5. Dabei ist nicht die Pauschalvergütung bei Inanspruchnahme von Pflegesachleistungen (§ 36 Abs. 3 SGB XI) anzusetzen, wenn der Erbe keine Hilfeleistungen bei den Verrichtungen i. S. d. § 14 Abs. 4 SGB XI geleistet hat. In diesem Fall ist der Wert der erbrachten Leistung zu schätzen.

6. Ist darüber zu entscheiden, inwieweit das letztwillig Zugewendete als angemessenes Entgelt anzusehen ist, so ist zunächst auf der Grundlage der wahren Werte festzustellen, in welchem prozentualen Ausmaß die Pflege angemessenes Entgelt für das letztwillig Zugewendete ist. In diesem Ausmaß ist der nach den Vorschriften des BewG bewertete Erwerb steuerfrei gemäß § 13 Abs. 1 Nr. 9 ErbStG.

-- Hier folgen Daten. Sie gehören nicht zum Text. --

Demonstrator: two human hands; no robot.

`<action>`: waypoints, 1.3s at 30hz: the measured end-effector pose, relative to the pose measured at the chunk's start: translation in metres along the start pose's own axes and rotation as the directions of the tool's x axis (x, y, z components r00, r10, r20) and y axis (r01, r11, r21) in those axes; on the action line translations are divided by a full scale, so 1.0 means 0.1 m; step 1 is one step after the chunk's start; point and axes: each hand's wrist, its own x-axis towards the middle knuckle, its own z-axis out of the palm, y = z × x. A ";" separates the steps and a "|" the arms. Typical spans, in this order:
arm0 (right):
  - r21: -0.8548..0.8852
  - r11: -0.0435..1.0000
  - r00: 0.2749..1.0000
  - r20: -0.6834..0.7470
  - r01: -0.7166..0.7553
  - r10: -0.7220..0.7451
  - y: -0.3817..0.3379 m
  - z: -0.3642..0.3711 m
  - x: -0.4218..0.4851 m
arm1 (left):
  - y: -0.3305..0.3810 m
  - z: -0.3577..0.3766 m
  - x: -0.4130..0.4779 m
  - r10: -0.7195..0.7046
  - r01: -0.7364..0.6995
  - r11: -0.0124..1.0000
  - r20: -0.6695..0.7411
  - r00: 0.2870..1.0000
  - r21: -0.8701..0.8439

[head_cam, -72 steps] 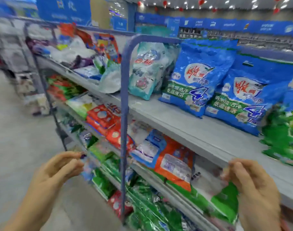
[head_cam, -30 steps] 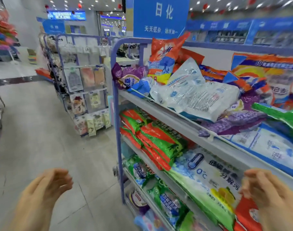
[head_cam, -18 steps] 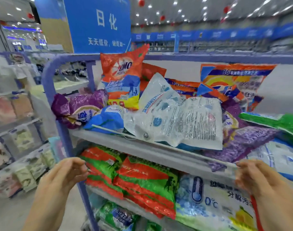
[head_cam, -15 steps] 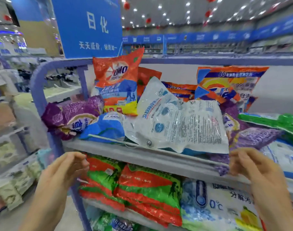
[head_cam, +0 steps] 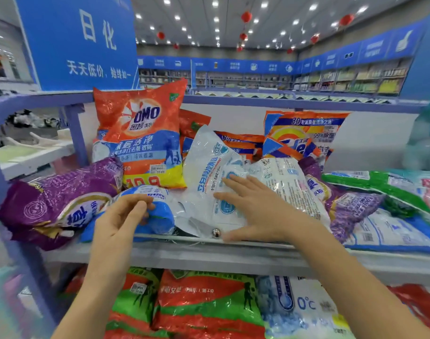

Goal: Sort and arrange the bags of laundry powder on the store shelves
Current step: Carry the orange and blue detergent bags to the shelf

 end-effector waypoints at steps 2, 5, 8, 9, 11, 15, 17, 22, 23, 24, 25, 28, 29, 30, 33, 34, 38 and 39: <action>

7. Pflegeleistungen sind keine Schulden und Lasten i. S. d. § 10 Abs. 6 ErbStG.

 

Normenkette

ErbStG § 13 Abs. 1 Nr. 9, § 10 Abs. 6; SGB XI § 14 Abs. 1, § 15 Abs. 1, § 36 Abs. 3; BewG § 177

 

Nachgehend

BFH (Urteil vom 11.09.2013; Aktenzeichen II R 37/12)

 

Tenor

1. Der Erbschaftsteuerbescheid vom 6. Juli 2012 wird abgeändert und die Erbschaftsteuer auf 20.070 EUR festgesetzt. Im Übrigen wird die Klage abgewiesen.

2. Die Kosten des Verfahrens werden dem Kläger zu 4/5 und dem Beklagten zu 1/5 auferlegt.

3. Die Revision wird zugelassen.

4. Die Zuziehung eines Bevollmächtigten für das Vorverfahren wird für notwendig erklärt.

5. Das Urteil ist hinsichtlich der Kosten vorläufig vollstreckbar. Ermöglicht der Kostenfestsetzungsbeschluss eine Vollstreckung im Wert von mehr als 1.500 EUR, hat der Kläger in Höhe des vollstreckbaren Kostenerstattungsanspruchs Sicherheit zu leisten. Liegt der vollstreckbare Kostenerstattungsanspruch im Wert bis zu 1.500 EUR, ist das Urteil hinsichtlich der Kosten ohne Sicherheitsleistung vollstreckbar. In diesem Fall kann der Beklagte die Vollstreckung durch einfache Erklärung abwenden, wenn nicht der Kläger vor der Vollstreckung in Höhe des vollstreckbaren Kostenerstattungsanspruchs Sicherheit leistet.

 

Tatbestand

Streitig ist, in welcher Höhe der Freibetrag für Pflegeleistungen nach § 13 Abs. 1 Nr. 9 ErbStG gewährt werden kann.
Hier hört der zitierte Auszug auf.